*** Task data

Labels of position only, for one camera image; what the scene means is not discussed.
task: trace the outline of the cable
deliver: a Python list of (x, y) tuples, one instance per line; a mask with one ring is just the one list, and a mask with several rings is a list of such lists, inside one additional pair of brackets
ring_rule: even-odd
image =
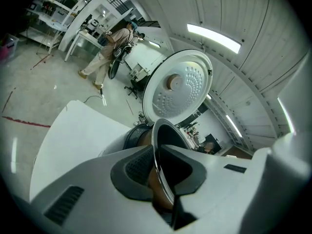
[(102, 99), (102, 97), (100, 97), (100, 96), (89, 96), (84, 103), (86, 103), (88, 101), (88, 99), (91, 97), (98, 97), (98, 98)]

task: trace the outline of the vent grille
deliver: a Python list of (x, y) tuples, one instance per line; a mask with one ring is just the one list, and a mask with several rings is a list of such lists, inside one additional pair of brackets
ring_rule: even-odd
[(84, 189), (70, 186), (44, 214), (48, 219), (62, 225), (81, 197)]

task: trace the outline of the perforated lid
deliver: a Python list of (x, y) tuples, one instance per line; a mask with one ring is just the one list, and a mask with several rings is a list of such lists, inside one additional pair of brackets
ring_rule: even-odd
[(213, 67), (198, 50), (183, 50), (161, 62), (153, 71), (143, 95), (149, 125), (159, 118), (178, 124), (196, 111), (207, 96)]

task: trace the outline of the ceiling
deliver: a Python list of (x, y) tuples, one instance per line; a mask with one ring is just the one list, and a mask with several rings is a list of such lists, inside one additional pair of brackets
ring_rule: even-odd
[[(236, 144), (254, 151), (289, 132), (277, 96), (310, 43), (286, 0), (138, 1), (158, 20), (173, 51), (201, 49), (200, 43), (204, 44), (214, 69), (213, 98), (206, 103)], [(241, 44), (239, 53), (189, 33), (188, 23), (234, 39)], [(238, 125), (243, 138), (235, 134), (225, 114)]]

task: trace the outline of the ceiling light
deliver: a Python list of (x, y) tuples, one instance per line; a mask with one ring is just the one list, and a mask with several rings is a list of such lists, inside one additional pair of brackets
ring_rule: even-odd
[(211, 40), (214, 40), (220, 44), (222, 44), (223, 46), (231, 49), (233, 52), (235, 52), (236, 54), (238, 53), (239, 49), (240, 49), (240, 46), (241, 44), (239, 44), (238, 42), (236, 41), (233, 41), (232, 39), (222, 35), (222, 34), (219, 34), (215, 31), (212, 31), (212, 30), (209, 30), (209, 29), (205, 29), (205, 28), (202, 28), (202, 27), (198, 27), (198, 26), (195, 26), (195, 25), (191, 25), (191, 24), (188, 24), (187, 25), (187, 28), (189, 30), (189, 32), (192, 32), (192, 33), (195, 33), (195, 34), (199, 34), (203, 37), (207, 37)]
[(286, 108), (284, 107), (284, 105), (282, 104), (282, 102), (280, 101), (279, 98), (277, 98), (277, 100), (278, 100), (279, 104), (281, 104), (281, 107), (282, 107), (282, 109), (283, 109), (283, 111), (284, 111), (286, 120), (287, 120), (288, 125), (289, 125), (289, 130), (290, 130), (290, 132), (291, 132), (291, 133), (295, 133), (292, 120), (291, 120), (291, 118), (289, 117), (289, 115), (288, 115), (288, 113), (287, 113), (287, 111), (286, 111)]
[(149, 41), (149, 42), (150, 42), (151, 45), (154, 45), (154, 46), (156, 46), (157, 48), (160, 48), (160, 45), (159, 45), (159, 44), (154, 43), (154, 42), (152, 42), (152, 41)]
[(239, 130), (237, 129), (237, 127), (234, 125), (234, 122), (231, 120), (231, 118), (226, 115), (226, 118), (228, 118), (228, 120), (230, 121), (230, 123), (233, 125), (233, 127), (235, 128), (235, 130), (237, 131), (238, 135), (242, 138), (243, 136), (240, 134)]

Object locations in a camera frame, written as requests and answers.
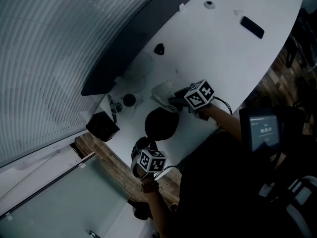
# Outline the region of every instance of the window blind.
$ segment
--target window blind
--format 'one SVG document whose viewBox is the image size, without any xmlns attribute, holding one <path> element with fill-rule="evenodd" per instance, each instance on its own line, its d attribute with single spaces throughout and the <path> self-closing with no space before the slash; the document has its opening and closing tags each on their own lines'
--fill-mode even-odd
<svg viewBox="0 0 317 238">
<path fill-rule="evenodd" d="M 0 167 L 85 129 L 84 81 L 146 1 L 0 0 Z"/>
</svg>

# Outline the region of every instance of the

******

**Your instructions**
Go through the records above and return each line in which the word "ceiling" occurs.

**Response area**
task: trace the outline of the ceiling
task: trace the outline of the ceiling light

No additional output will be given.